# Ei dosing and shrimp



## Anderwrw (4 Jan 2012)

Im thinking of getting some shrimp for my tank I know they are sensitive to copper and I'm about to start dosing ei from aquarium plant food uk does anyone know if I'll have any problems with the trace elements mix?


----------



## Alastair (4 Jan 2012)

Shouldn't have any problems at all. I use ei salts from APF and have done for ages now with no I'll effect on my shrimp 


Sent from my iPhone using Tapatalk


----------



## Anderwrw (4 Jan 2012)

Cheers Alastair all i need to do now is persuade the other half to let me have the as she thinks they'll get out the tank lol


----------



## Alastair (4 Jan 2012)

Lol. Touch wood I've never noticed my shrimp taking a dry trip out round my living room as yet 


Sent from my iPhone using Tapatalk


----------



## Anderwrw (5 Jan 2012)

Yeah not quiet sure how she thinks they'll get out or how big she thinks they'll get hey ho the joys of educating people it only takes one incorrect piece of information to sow a seed of miss belief then a life time of re education I think that makes sense I hope so


----------



## JenCliBee (5 Jan 2012)

Alastair said:
			
		

> Shouldn't have any problems at all.
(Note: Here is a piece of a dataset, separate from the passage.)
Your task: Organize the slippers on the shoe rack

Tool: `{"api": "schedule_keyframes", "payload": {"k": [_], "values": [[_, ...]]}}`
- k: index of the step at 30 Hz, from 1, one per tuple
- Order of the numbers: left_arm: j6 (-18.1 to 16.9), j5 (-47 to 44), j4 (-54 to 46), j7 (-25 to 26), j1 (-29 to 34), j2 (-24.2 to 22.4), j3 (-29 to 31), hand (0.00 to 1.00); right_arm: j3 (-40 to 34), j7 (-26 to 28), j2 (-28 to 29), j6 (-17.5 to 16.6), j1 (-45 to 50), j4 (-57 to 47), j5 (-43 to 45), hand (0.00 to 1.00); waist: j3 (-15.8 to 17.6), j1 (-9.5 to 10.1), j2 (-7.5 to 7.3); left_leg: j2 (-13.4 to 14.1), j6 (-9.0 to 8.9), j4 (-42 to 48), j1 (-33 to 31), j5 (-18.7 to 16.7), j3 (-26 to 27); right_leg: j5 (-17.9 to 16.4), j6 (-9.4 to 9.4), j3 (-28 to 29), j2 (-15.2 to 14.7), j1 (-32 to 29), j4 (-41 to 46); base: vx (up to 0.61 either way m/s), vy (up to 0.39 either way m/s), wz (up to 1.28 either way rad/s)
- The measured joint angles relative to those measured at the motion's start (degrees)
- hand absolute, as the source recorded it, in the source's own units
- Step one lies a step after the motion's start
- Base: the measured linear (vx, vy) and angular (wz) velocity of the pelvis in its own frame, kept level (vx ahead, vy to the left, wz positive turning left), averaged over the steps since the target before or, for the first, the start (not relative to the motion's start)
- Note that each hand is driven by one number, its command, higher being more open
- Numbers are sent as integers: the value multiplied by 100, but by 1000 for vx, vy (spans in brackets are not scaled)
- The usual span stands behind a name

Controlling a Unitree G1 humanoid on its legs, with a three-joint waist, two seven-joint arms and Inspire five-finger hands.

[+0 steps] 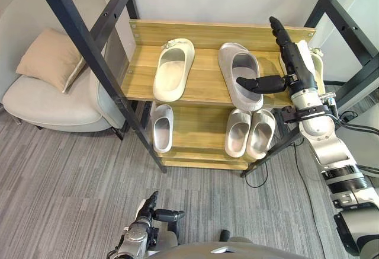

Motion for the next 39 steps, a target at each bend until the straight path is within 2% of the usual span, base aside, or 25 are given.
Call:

I use ei salts from APF and have done for ages now with no I'll effect on my shrimp
> 
> 
> Sent from my iPhone using Tapatalk




I agree with Alastair, i dose upto 10ml of TPN+/Jame's recipe daily in a 60l tank and my shrimp still thrive and are constantly berried and have new shrimplets swimming about all the time


----------



## Anderwrw (9 Jan 2012)

Thanks guys for the info all I need to do now is persuade the other half to let me get some


----------